FIG. 1 is a block diagram showing a schematic configuration example of an X-ray fluoroscopic imaging apparatus according to the present invention.

FIG. 2 is a block diagram showing a schematic configuration example of a collimator control unit in FIG.

FIG. 3 is an explanatory diagram showing a positional relationship between an X-ray source, a collimator, and an II.

FIG. 4 is a flowchart showing steps from inputting a display target area on a screen to displaying an X-ray fluoroscopic image.

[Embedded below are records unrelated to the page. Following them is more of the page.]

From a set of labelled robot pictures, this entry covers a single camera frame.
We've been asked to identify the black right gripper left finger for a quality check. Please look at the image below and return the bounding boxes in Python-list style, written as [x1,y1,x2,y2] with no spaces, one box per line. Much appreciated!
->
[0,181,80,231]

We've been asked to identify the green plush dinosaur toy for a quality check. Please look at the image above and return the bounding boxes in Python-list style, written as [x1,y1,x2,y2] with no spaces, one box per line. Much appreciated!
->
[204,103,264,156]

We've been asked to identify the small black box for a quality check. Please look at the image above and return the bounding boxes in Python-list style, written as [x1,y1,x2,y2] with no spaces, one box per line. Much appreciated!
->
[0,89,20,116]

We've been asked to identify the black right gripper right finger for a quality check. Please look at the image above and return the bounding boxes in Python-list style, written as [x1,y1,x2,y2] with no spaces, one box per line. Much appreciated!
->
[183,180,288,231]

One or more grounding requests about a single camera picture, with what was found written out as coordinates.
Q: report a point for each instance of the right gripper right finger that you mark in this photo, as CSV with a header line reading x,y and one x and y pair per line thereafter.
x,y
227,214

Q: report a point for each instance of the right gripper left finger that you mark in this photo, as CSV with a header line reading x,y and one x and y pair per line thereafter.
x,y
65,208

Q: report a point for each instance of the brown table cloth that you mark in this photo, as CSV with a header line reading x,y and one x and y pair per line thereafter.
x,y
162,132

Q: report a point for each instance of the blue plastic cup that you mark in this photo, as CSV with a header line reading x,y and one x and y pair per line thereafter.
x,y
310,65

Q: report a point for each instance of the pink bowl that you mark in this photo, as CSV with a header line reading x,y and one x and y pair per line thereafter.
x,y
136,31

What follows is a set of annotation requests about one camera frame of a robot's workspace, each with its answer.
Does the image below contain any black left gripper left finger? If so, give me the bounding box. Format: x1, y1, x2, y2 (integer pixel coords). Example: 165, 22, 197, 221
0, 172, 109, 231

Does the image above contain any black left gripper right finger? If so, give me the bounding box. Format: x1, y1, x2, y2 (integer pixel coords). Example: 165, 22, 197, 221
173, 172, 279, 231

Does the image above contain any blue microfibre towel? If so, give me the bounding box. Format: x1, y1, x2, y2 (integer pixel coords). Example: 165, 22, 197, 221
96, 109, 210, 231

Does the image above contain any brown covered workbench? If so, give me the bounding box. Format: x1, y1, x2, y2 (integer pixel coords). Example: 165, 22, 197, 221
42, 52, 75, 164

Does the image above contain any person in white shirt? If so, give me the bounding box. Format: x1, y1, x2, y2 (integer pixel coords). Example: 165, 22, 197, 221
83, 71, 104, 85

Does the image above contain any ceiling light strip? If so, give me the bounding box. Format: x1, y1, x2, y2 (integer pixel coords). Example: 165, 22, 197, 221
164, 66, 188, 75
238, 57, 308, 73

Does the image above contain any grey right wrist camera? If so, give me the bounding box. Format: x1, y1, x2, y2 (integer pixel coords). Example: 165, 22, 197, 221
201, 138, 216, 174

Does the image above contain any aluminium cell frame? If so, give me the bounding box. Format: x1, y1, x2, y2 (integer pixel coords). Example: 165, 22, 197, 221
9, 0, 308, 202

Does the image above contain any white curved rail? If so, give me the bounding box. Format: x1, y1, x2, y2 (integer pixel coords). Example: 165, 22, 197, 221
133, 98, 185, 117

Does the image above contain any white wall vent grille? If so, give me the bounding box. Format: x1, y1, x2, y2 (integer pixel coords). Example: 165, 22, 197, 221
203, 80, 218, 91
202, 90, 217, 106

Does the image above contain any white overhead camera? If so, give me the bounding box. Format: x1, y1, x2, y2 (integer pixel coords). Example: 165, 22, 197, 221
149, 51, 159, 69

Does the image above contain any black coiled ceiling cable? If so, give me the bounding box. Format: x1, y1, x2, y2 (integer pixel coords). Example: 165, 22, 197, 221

FIG. 5 is a diagram showing an example in which X-ray fluoroscopic images before and after image enlargement processing are displayed on a screen.

[Explanation of symbols]

 1 X-ray generation part 1b Collimator 13 Collimator control part 101a-d Collimator blade 131a-d Collimator position detection part 132a-d Collimator drive control part

Claims (2)

[Claims] 1. X from an X-ray generator having an X-ray source and a collimator for determining an irradiation area of X-rays generated by the X-ray source.
An X-ray image diagnostic apparatus which detects a line as detection data with an X-ray detector and displays the detection data as an X-ray fluoroscopic image on a screen, comprises an area input section for inputting a display target area on the screen, and the collimator The X-ray image diagnostic apparatus is characterized in that the X-ray irradiation area is determined based on the display target area. 2. A means for enlarging an image of detection data detected by the X-ray detector, wherein the collimator determines an X-ray irradiation area based on an input of the display target area of the area input section. The image enlargement processing means performs image enlargement processing on the X-ray fluoroscopic image obtained corresponding to the irradiation area, and displays the enlarged X-ray fluoroscopic image on the screen. X-ray diagnostic imaging device.